§ **TO DO**: Whenever the word "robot" turns up in a line of the data below, copy that line.

(Beginning of SUPPLIED MATERIAL)

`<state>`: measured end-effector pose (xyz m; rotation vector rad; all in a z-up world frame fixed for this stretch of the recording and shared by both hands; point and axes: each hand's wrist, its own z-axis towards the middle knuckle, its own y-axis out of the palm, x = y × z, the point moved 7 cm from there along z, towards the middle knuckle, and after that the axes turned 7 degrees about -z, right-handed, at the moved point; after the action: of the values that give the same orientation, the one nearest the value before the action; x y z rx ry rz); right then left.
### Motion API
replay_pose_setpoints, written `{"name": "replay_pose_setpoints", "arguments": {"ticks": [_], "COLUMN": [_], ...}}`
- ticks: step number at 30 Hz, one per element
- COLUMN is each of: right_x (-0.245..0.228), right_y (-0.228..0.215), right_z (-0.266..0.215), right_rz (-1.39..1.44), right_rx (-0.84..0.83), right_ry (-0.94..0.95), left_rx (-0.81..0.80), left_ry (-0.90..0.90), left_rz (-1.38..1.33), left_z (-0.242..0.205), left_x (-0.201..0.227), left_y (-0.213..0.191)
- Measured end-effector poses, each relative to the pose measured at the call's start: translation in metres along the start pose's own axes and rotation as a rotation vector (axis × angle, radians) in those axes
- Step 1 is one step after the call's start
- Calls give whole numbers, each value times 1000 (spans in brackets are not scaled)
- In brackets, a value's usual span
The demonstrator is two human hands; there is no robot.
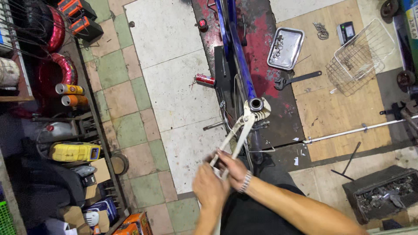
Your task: The person uses a large wrench to tighten a component on the bicycle frame. They then retrieve a blue cloth and wipe the bicycle frame and front wheel area while sitting on the floor.
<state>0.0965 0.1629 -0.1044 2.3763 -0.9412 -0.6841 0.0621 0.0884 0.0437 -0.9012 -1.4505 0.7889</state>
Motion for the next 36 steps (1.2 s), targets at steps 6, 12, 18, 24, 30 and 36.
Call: {"name": "replay_pose_setpoints", "arguments": {"ticks": [6, 12, 18, 24, 30, 36], "right_x": [-50, -170, -176, -63, -5, -10], "right_y": [-94, -163, -135, -74, -16, 5], "right_z": [-86, -115, -118, -82, -8, -5], "right_rz": [-195, -515, -857, -325, -144, -129], "right_rx": [-168, -315, -292, -161, -70, 51], "right_ry": [252, 529, 436, 194, -162, -88], "left_rx": [-757, -888, -658, -618, -842, -985], "left_ry": [146, -142, -326, -485, -307, -225], "left_rz": [-427, -406, -1258, -1232, -1091, -1093], "left_z": [-66, -15, 67, 89, 126, 138], "left_x": [70, 56, 89, 55, 31, 33], "left_y": [3, 61, 180, 195, 173, 174]}}
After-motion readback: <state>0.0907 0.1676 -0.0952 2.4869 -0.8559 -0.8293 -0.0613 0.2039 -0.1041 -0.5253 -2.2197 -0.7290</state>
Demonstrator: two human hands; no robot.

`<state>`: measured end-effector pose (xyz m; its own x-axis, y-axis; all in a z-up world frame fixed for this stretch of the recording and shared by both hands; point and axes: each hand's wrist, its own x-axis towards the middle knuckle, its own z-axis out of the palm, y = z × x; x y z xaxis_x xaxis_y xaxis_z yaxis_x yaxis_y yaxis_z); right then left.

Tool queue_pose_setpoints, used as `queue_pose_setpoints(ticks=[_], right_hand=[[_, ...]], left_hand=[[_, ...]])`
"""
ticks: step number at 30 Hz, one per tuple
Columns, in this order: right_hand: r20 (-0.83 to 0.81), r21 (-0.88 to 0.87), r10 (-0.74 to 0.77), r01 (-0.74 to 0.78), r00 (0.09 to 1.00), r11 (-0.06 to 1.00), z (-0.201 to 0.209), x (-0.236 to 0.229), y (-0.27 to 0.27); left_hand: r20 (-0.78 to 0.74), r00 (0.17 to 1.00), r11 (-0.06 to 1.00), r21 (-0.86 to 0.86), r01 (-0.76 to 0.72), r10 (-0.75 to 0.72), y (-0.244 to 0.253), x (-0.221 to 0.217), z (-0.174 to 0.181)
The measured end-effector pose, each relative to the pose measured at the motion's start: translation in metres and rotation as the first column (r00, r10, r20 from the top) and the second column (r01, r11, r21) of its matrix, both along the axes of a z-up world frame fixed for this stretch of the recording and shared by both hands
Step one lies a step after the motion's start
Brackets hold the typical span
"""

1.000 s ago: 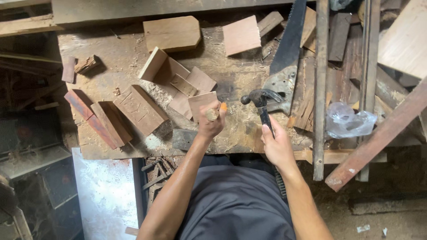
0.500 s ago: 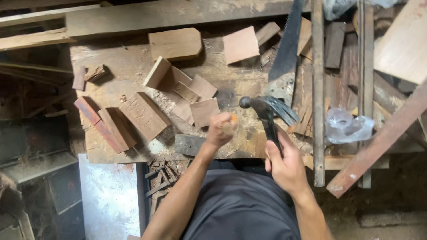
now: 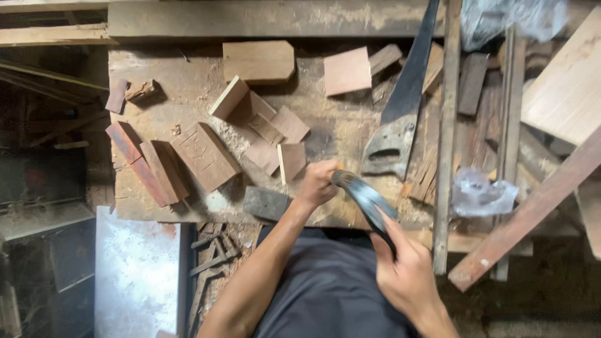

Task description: The person assembles small wooden pieces into a box-like structure on a cluttered workbench. They use a hammer to tap pieces together, repeatedly pick up and place small blocks, and adjust the alignment of the components.

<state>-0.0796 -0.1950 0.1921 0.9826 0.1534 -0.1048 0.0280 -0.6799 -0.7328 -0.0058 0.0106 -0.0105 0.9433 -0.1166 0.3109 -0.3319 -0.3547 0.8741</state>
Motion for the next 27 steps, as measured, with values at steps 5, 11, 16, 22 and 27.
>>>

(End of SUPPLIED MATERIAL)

§ **EXERCISE ANSWER**:
The demonstrator is two human hands; there is no robot.
Demonstrator: two human hands; no robot.

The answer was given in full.